-- Data listing --
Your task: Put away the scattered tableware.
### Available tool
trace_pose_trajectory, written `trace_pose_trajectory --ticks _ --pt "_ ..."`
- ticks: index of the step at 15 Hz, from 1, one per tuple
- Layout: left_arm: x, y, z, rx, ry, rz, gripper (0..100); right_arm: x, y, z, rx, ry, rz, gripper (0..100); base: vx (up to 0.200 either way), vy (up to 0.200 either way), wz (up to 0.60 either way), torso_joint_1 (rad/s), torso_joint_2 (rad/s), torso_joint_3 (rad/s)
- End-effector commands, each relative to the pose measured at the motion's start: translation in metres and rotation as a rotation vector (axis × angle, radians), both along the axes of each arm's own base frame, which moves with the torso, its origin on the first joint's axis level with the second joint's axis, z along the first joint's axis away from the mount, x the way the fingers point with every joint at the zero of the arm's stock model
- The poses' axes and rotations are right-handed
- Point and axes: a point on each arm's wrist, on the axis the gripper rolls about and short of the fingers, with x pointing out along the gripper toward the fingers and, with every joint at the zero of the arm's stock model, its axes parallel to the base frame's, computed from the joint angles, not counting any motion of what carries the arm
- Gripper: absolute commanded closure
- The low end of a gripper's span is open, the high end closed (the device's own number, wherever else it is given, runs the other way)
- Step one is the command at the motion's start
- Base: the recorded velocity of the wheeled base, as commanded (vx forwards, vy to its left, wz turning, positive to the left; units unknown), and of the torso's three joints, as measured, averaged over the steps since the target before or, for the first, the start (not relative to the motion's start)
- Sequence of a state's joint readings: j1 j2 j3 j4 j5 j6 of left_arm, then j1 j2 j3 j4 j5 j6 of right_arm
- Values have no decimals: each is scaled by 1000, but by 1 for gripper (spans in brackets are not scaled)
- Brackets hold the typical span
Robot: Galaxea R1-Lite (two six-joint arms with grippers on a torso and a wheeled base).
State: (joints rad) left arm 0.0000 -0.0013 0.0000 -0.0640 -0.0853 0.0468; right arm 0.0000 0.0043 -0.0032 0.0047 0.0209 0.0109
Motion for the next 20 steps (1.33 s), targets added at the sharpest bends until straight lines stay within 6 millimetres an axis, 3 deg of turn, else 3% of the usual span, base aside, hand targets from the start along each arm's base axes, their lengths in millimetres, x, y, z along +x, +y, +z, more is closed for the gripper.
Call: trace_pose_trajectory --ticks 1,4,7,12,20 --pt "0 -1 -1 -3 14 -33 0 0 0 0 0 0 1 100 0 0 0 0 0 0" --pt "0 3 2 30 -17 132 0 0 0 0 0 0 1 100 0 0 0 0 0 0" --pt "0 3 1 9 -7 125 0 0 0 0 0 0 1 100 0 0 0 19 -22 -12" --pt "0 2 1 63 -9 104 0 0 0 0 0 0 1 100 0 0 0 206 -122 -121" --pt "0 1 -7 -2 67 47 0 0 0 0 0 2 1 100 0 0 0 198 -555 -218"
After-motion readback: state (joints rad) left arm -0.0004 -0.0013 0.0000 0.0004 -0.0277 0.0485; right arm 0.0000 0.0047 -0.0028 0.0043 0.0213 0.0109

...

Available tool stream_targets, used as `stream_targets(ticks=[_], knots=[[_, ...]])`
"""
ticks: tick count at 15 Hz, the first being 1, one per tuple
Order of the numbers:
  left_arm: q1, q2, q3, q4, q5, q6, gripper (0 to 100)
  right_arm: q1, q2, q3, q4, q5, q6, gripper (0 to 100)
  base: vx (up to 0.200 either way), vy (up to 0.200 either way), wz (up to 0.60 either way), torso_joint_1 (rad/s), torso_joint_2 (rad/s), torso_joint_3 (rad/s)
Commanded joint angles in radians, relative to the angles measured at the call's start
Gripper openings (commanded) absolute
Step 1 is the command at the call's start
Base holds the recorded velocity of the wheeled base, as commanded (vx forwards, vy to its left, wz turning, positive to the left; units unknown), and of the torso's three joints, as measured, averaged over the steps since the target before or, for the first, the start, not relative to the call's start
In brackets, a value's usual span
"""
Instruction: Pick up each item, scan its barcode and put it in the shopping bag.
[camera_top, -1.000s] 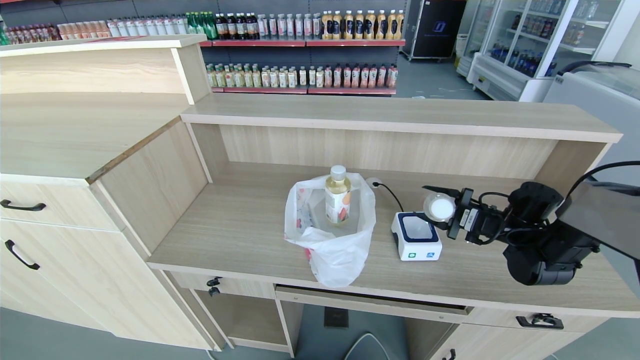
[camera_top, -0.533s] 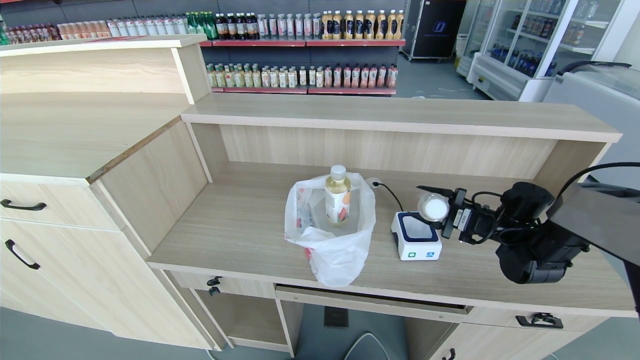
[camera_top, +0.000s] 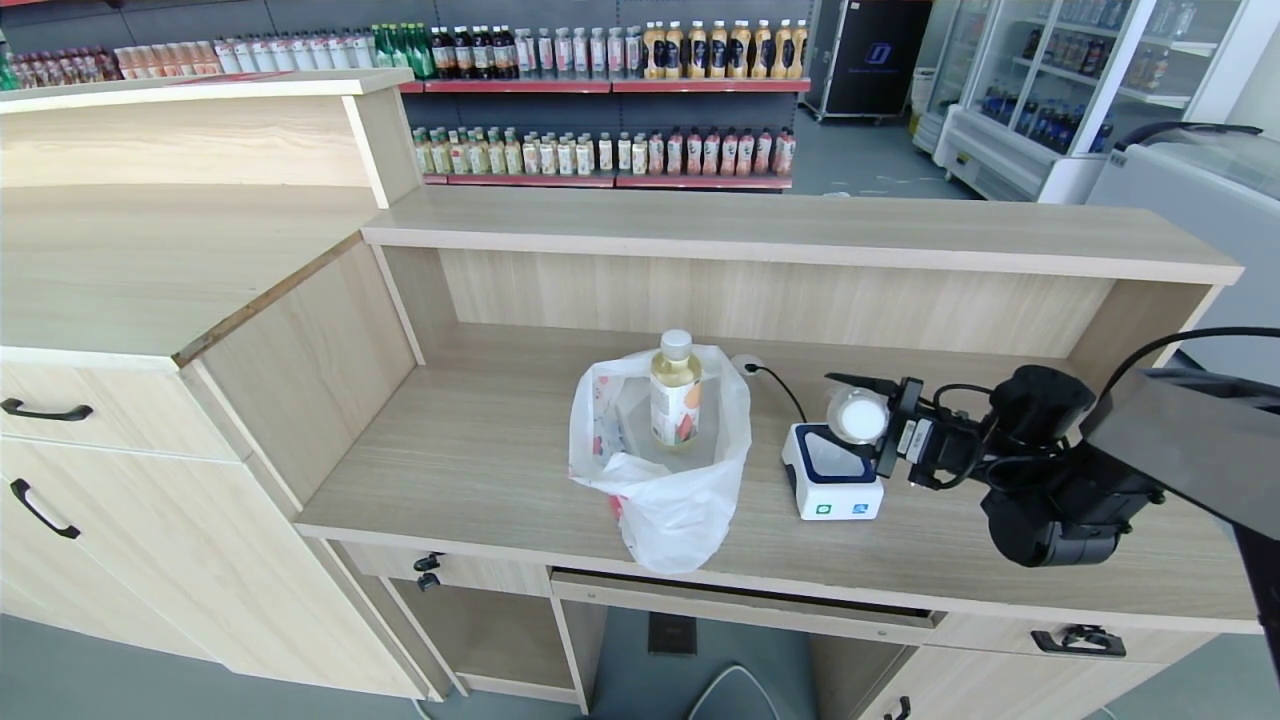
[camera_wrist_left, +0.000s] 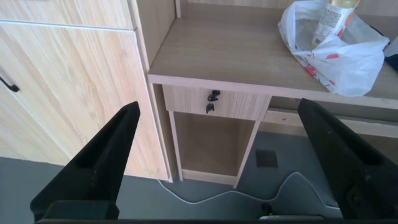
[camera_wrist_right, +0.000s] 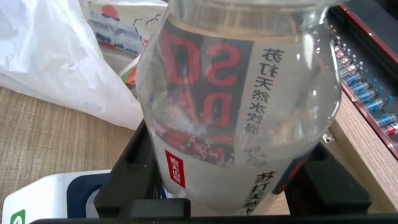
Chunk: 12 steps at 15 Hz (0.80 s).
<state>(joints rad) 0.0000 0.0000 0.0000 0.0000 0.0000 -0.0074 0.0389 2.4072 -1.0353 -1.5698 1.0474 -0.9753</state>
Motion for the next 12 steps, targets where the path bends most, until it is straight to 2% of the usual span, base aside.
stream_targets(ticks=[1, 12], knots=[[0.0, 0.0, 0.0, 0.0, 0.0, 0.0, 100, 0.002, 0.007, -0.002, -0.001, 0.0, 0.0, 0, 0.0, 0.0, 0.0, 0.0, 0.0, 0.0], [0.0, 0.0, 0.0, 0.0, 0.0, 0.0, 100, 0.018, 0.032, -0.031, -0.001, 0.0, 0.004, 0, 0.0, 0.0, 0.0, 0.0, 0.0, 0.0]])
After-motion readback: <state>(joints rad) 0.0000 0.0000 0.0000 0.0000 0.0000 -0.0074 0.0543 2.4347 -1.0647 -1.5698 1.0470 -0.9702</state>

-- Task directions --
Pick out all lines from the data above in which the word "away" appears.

-- Solution for this task --
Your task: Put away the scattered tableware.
- End-effector commands, each relative to the pose measured at the motion's start: translation in metres and rotation as a rotation vector (axis × angle, radians), both along the axes of each arm's own base frame, which moves with the torso, its origin on the first joint's axis level with the second joint's axis, z along the first joint's axis away from the mount, x the way the fingers point with every joint at the zero of the arm's stock model

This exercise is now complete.